ZAGABRIA – Incredibile epilogo nel quarto match della finale di Coppa Davis 2016: Marin Cilic si fa rimontare due set di vantaggio da uno spettacolare Juan Martin del Potro che si impone in quasi 5 ore. Adesso tutto si decide nell’ultimo singolare.
J.M. del Potro b. M. Cilic 6-7(4) 2-6 7-5 6-4 6-3 (Piero Vassallo)
Il sogno dell’Argentina continua, impensabile dopo i primi due set del quarto incontro della serie andato in scena all’Arena Zagreb dell’omonima capitale croata. Marin Cilic sembrava avere in pugno partita e insalatiera, invece Juan Martin del Potro compie l’ennesima impresa della sua straordinaria annata e regala al suo popolo ancora una chance.
Sembrava tutto pronto per i titoli di coda, con Cilic a raccogliere l’eredità di Ljubicic, il trascinatore della Davis 2005, e l’Argentina a leccarsi le ferite per la quinta finale buttata al vento. Il numero 6 del mondo non aveva fatto i conti con la Torre di Tandil e con la sua classe infinita, pari solo alla sua sfortuna. E così per non versare lacrime di dolore come quelle di otto anni a Mar de la Plata e di cinque anni or sono a Siviglia, Delpo ha tirato fuori il meglio di se stesso e anche qualcosa di più, pur di tirarsi fuori da una buca profondissima che significava ennesima mazzata per lui e la sua squadra.
«Sta succedendo quello che doveva succedere» aveva detto con mestizia al termine del doppio di ieri, dopo aver visto gli avversari scappare nuovamente avanti rispettando un copione scritto da mesi: Cilic batte Delbonis (o chi per lui), del Potro batte Karlovic, doppio ai croati e poi domenica di passione. Che per la Croazia intera adesso è domenica di paura, perché trovarsi a un set dall’insalatiera e dover rifare tutto da capo affidandosi al 37enne Ivo.
Quella che sembrava ormai una festa potrebbe diventare la giornata più nera della carriera di Marin Cilic: aveva rischiato grosso già venerdì, salvandosi al quinto, poi si è confermato perfetto in coppia con Dodig ma il suo suicidio sportivo può vanificare ogni sforzo. Gli era già successo in questo 2016 di perdere un match dopo aver vinto i primi due set: la prima a Wimbledon nel quarto contro Roger Federer, la seconda sempre in Davis, negli Stati Uniti contro Jack Sock, nella serie clamorosamente ribaltata dopo lo 0-2 del venerdì. Questa però è la più pesante e può diventare un fardello difficile da sopportare.

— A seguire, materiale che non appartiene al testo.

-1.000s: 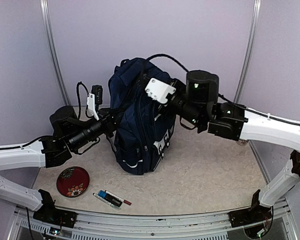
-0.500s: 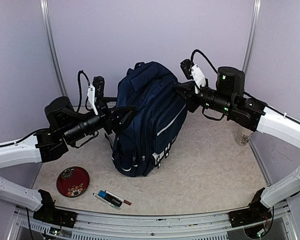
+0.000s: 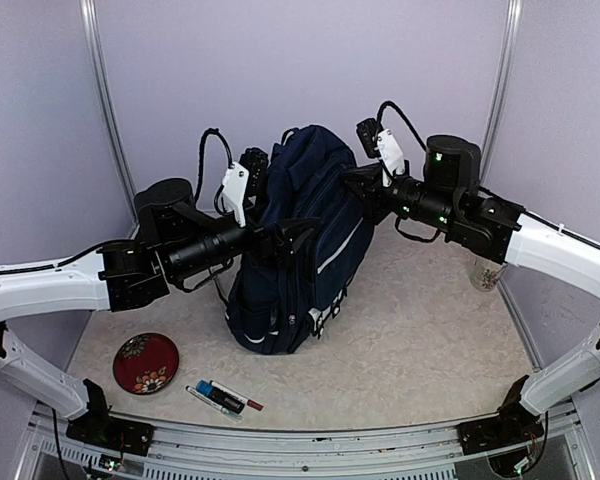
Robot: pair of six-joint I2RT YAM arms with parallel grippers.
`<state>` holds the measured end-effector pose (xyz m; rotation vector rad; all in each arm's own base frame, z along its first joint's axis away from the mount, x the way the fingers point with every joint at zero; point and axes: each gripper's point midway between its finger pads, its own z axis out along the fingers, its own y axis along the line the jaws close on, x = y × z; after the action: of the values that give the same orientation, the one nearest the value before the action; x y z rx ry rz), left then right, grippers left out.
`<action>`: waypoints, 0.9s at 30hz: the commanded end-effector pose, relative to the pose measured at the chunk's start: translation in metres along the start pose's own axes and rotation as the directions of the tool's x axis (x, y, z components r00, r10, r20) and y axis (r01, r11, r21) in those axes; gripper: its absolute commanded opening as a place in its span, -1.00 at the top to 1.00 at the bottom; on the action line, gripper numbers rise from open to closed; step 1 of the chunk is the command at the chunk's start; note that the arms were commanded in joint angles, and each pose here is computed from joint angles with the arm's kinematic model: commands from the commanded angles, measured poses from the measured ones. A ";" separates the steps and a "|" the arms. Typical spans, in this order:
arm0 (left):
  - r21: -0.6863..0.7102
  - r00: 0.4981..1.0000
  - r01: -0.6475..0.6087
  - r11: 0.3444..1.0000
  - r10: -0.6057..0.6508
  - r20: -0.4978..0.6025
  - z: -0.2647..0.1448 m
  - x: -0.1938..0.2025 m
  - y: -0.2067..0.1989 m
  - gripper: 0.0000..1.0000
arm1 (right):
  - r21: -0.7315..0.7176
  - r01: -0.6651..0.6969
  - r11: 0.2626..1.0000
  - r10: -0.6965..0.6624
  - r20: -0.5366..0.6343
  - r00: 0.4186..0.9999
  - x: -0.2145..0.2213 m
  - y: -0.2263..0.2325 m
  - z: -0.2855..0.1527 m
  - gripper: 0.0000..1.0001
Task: Pack the student bag
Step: Hold the upper front pocket of the student bag, then unzip the upper front pocket of the student bag.
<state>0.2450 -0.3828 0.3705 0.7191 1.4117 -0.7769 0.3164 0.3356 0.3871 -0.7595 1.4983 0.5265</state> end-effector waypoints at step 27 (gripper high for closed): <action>-0.183 0.959 -0.182 0.966 0.215 0.183 -0.061 -0.041 0.014 1.00 | 0.180 -0.428 0.886 0.430 0.028 0.902 0.072 -0.115 -0.026 1.00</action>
<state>0.2330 -0.3502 0.3608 0.7266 1.3328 -0.5478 0.3532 0.2615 0.3516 -0.4387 1.6545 0.7489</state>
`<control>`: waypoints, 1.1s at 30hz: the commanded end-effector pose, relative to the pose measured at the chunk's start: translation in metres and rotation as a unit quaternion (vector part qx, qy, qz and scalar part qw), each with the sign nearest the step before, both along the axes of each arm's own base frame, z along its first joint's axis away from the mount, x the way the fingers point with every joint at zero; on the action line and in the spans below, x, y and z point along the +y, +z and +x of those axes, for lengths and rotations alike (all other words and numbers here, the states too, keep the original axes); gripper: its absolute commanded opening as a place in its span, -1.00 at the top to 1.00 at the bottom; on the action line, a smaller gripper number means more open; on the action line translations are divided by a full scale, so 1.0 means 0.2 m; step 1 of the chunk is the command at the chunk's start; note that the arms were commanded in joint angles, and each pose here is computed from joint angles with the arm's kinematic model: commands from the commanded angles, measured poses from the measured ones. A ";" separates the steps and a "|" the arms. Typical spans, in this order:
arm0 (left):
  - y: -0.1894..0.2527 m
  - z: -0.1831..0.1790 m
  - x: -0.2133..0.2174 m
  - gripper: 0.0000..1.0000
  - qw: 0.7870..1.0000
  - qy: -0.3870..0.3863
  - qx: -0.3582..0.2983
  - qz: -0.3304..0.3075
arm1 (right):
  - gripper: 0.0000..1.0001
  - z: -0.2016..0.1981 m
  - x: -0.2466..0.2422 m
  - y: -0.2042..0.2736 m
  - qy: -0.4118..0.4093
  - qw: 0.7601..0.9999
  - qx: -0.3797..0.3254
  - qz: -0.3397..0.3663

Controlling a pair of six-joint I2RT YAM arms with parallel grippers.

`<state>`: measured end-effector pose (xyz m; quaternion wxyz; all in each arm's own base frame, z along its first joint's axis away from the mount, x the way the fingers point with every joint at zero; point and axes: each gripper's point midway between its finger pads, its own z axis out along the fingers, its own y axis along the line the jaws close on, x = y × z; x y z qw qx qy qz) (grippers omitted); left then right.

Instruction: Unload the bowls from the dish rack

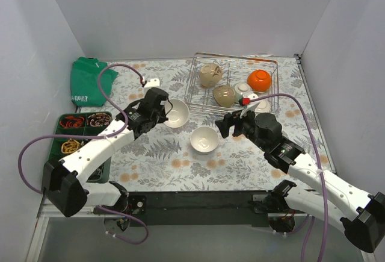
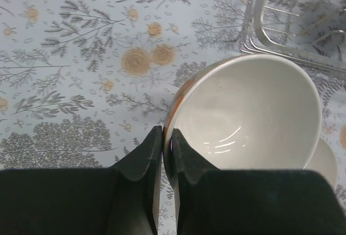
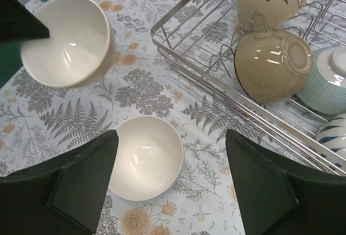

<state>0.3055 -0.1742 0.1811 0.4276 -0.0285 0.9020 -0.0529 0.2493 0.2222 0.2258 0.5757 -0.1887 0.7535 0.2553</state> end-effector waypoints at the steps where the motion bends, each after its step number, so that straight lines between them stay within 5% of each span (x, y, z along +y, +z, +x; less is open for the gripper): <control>1: 0.09 0.06 0.13 1.00 0.998 0.035 -0.038 -0.034 | -0.79 0.03 -0.04 0.04 -0.031 0.999 -0.029 0.025; 10: -0.13 0.17 0.35 1.00 0.993 0.093 -0.012 -0.071 | -0.93 0.08 -0.20 -0.05 -0.107 0.993 -0.044 -0.008; 23: -0.38 0.17 0.34 1.00 0.990 0.095 0.036 -0.100 | -0.93 0.12 -0.26 -0.15 -0.132 0.991 -0.037 -0.013; 33: -0.48 0.10 0.34 0.65 0.984 0.115 0.065 -0.118 | -0.93 0.12 -0.28 -0.18 -0.137 0.990 -0.035 -0.010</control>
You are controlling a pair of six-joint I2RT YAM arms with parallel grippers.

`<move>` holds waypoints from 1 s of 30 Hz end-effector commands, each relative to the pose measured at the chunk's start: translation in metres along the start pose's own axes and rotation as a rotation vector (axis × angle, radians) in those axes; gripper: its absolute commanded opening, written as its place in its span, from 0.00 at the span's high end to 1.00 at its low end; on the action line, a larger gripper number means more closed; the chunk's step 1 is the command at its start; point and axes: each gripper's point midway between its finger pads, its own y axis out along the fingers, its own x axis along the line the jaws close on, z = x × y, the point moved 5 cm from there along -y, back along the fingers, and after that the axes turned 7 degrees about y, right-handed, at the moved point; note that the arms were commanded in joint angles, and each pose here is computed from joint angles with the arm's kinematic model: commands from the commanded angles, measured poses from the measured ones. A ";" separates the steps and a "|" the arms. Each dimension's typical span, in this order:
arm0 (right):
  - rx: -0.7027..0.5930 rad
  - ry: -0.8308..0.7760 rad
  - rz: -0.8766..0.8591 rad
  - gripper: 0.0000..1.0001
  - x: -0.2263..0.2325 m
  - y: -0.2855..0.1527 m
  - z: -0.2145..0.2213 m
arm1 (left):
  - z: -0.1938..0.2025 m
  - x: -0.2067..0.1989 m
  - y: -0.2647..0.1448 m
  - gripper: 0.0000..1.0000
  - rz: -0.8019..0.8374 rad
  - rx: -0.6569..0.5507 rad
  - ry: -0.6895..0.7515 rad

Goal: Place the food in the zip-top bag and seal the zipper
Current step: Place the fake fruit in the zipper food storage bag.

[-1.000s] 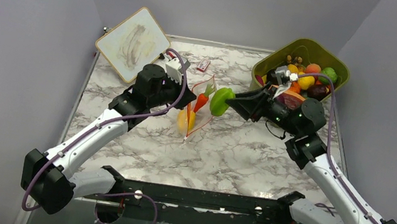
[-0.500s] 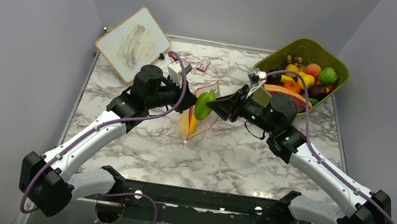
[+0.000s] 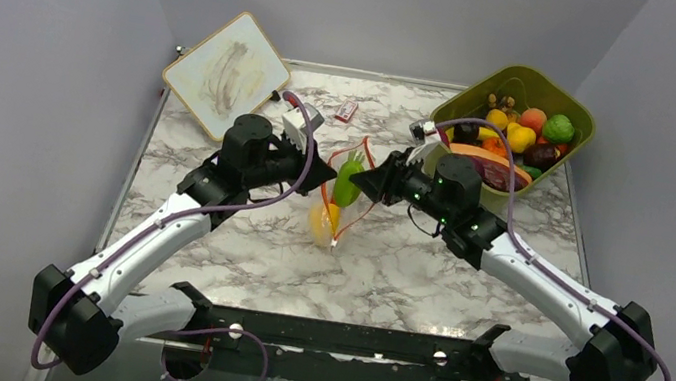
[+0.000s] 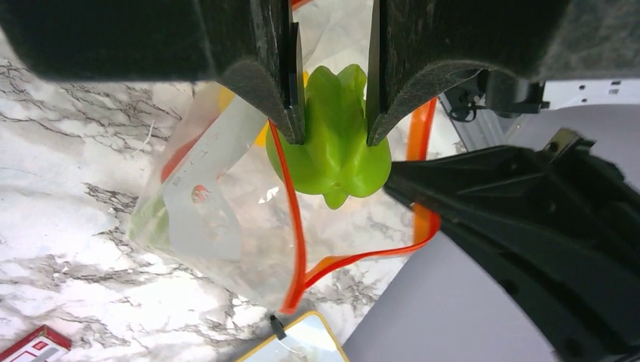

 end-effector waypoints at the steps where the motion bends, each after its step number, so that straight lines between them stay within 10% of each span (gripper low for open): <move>1: -0.010 -0.019 0.051 0.66 0.002 0.009 -0.012 | -0.011 -0.008 -0.008 1.00 0.028 -0.069 0.040; 20: -0.095 -0.190 -0.033 0.47 0.043 -0.023 -0.063 | -0.008 -0.001 -0.008 1.00 -0.029 -0.050 0.025; 30: -0.213 -0.431 0.271 0.41 0.014 -0.045 -0.101 | -0.004 0.002 -0.004 1.00 -0.031 -0.028 0.024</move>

Eppure era stato perfetto per due set: se del Potro si è presentato contratto e poco incisivo, Cilic è partito a razzo con un break di vantaggio e immediato e una determinazione palpabile. Nemmeno subire il contro break nel settimo gioco gli ha rovinato i piani, nel tie break ha dominato sfruttando la carenza di prime del suo avversario e galvanizzato dal vantaggio ha giocato ancora meglio nel secondo parziale, toccando un livello di gioco pari a quello visto nella settimana d’oro di Flushing Meadows due anni fa.
La riscossa di del Potro è partita con un favoloso pallonetto in tweener che ha inaugurato un terzo set molto più equilibrato in cui anche l’argentino è riuscito a far viaggiare meglio i propri colpi. Alle soglie del tie break Cilic è incappato nel primo vero passaggio a vuoto della partita: due erroracci di rovescio hanno segnato il dodicesimo gioco, sotto 0-40 ha rimontato due punti, non ha potuto far nulla sul terzo e la vittoria che sembrava ormai a un passo si è allontanata brutalmente.
Chi invece ha tratto nuova linfa è stato del Potro, capace di convertire la stanchezza in forza: il dritto è diventato sempre più devastante, tutta la sua furia si è palesata invece in un urlaccio poco elegante verso il giudice di sedia reo di averlo sanzionato con un warning. Nemmeno questo però lo ha distratto dalla rimonta, chiamato nuovamente a restare nel set Cilic ha tremato ancora una volta azzerando definitivamente tutto il vantaggio accumulato nelle prime due ore.
Perso il servizio in apertura di quinto set, del Potro è stato bravo a non lasciar scappare l’avversario. Dopo 4 ore e 50 minuti estenuanti, un’accelerazione di dritto di Palito è valsa il break del 5-3 che ha mortificato il tifo croato e ha acceso a dismisura l’entusiasmo del pubblico sudamericano, con Maradona a fare da capa ultrà. E adesso tutto nelle mani di Karlovic e Delbonis, con il croato chiamato a dimostrare di avere le spalle abbastanza larghe da reggere la pressione di un match che alle 16 del pomeriggio sembrava non dovesse più giocarsi.